If one thing elevates A Mighty Heart above ripped-from-the-headlines melodrama -- and you shudder to think what a less-talented director could have done with this material -- it's Winterbottom's insistence of shooting in Karachi and incorporating a real sense of place into every frame of the film. Karachi's a sprawling, squalid metropolis -- cluttered streets and grinding poverty -- and its role as a crossroads in the war on terror, and a crossroads for the war terror wages against the world, hums and thrums throughout every scene.

The supporting cast is all excellent, but special praise has to go to Khan and Futterman. Khan's character is the head of the new Pakistani anti-terrorism unit, and he's a man torn between the public pronouncements of support for the West's initiatives and the labyrinthine power-struggles of his government and massive public support for radical Islamic action. The Captain is the face of a new kind of power in Pakistan, and Khan's every line, every motion has the coiled power of a punch about to land, even in stillness. Futterman's challenge in portraying Pearl is trickier -- after the initial sequences of the film we only see him in flashback or in photos and video -- but Futterman still makes Pearl come alive for us as a husband, a lover, a son, a journalist.

Jolie's portrayal of Pearl -- who was six months pregnant when her husband was abducted -- has been the subject of some controversy due to some mild cosmetic elements -- her hair is curlier, her skin slightly darkened to convey the real Mariane Pearl's Cuban-French heritage -- but there's nothing insensitive or overdone in the mild make-up artistry of the part; the inner performance is what shines out. Jolie's Pearl may feel fear, but never hate -- and her public face of grace and calm is one part humanism, one part strategy. She's deliberately trying not to provoke the men who hold her husband captive -- and she also truly believes that peace and justice are the ultimate weapons against those who would kill and maim in the name of God. Asked about Karachi's role as a cultivator of terrorism, Marianne's reply is fast, smart and sincere: "Wherever there is misery, they find people."

But Jolie's Mariane Pearl isn't some plaster secular saint, either; when the inevitable end to the story comes crashing down, her howling, devastated grief ripples off the screen with brute force and power. (And frankly, the make-up artistry in the film re-contextualizes Jolie's well-publicized features in a way that lets her simply act to a degree she hasn't been able to in years.) John Orloff's scrrenplay adaptation of Mariane Pearl's book is strong, but it's Winterbottom style and choices -- location shooting, a fluid sense of time, a run-and-gun approach to scenes -- that make A Mighty Heart stand out as more than just a tragedy.
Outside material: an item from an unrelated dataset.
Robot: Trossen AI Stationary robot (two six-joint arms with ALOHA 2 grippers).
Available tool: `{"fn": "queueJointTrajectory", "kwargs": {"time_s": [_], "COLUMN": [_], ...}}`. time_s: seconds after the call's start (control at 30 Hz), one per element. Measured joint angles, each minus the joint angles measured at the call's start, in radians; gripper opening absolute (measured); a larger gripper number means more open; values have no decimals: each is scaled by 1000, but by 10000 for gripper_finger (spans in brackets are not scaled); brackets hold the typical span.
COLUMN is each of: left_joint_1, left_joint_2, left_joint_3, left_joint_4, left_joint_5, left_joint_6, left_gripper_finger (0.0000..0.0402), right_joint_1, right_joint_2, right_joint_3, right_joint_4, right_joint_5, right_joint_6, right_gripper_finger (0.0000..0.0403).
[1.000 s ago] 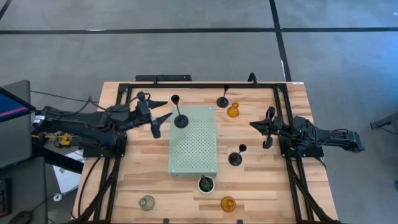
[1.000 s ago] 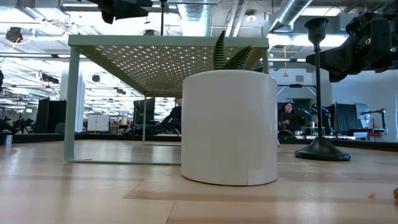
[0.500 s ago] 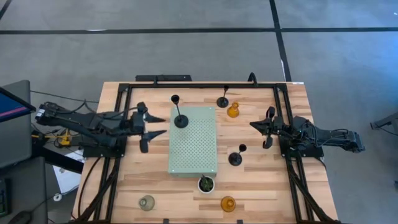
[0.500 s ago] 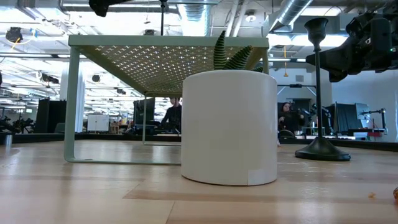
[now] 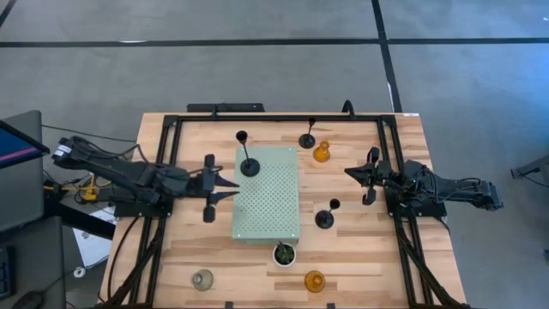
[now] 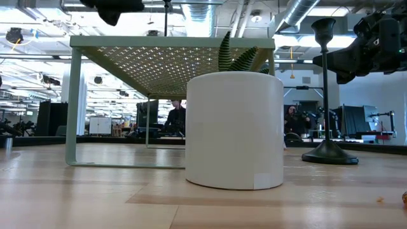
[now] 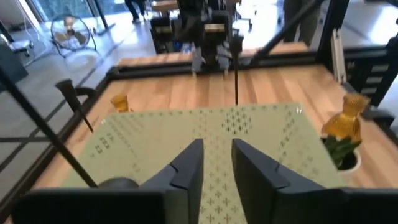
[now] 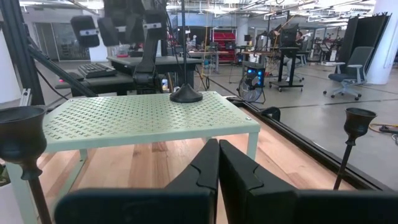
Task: Pick & Place candle stick holders
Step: Put the bottom black candle holder on the shelf
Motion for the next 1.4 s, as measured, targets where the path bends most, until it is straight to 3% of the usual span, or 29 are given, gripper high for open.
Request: {"fn": "queueJointTrajectory", "kwargs": {"time_s": [0.57, 1.07, 1.4], "left_joint_1": [-42, -42, -34], "left_joint_2": [81, 81, 80], "left_joint_3": [0, 0, 0], "left_joint_4": [1, 1, 25], "left_joint_5": [1, 0, -1], "left_joint_6": [1, 18, -3], "left_gripper_finger": [8, 6, 8], "right_joint_1": [-2, -27, -57], "right_joint_2": [0, 0, 0], "right_joint_3": [0, 0, 0], "right_joint_4": [0, 0, 11], "right_joint_5": [0, 3, 79], "right_joint_6": [-2, -2, 2], "right_gripper_finger": [0, 0, 0]}}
The Cannes production notes for A Mighty Heart point out that in the five years since Daniel Pearl's brutal murder, nearly 230 other journalists have been killed on the job through out the world. A Mighty Heart shows us the death of one man, but it also demonstrates how the forces that would destroy us despise the truth itself -- and how killing those who try to bring truth to the world through a free press is a cornerstone of terror's brutish, ignorant war against civilization itself.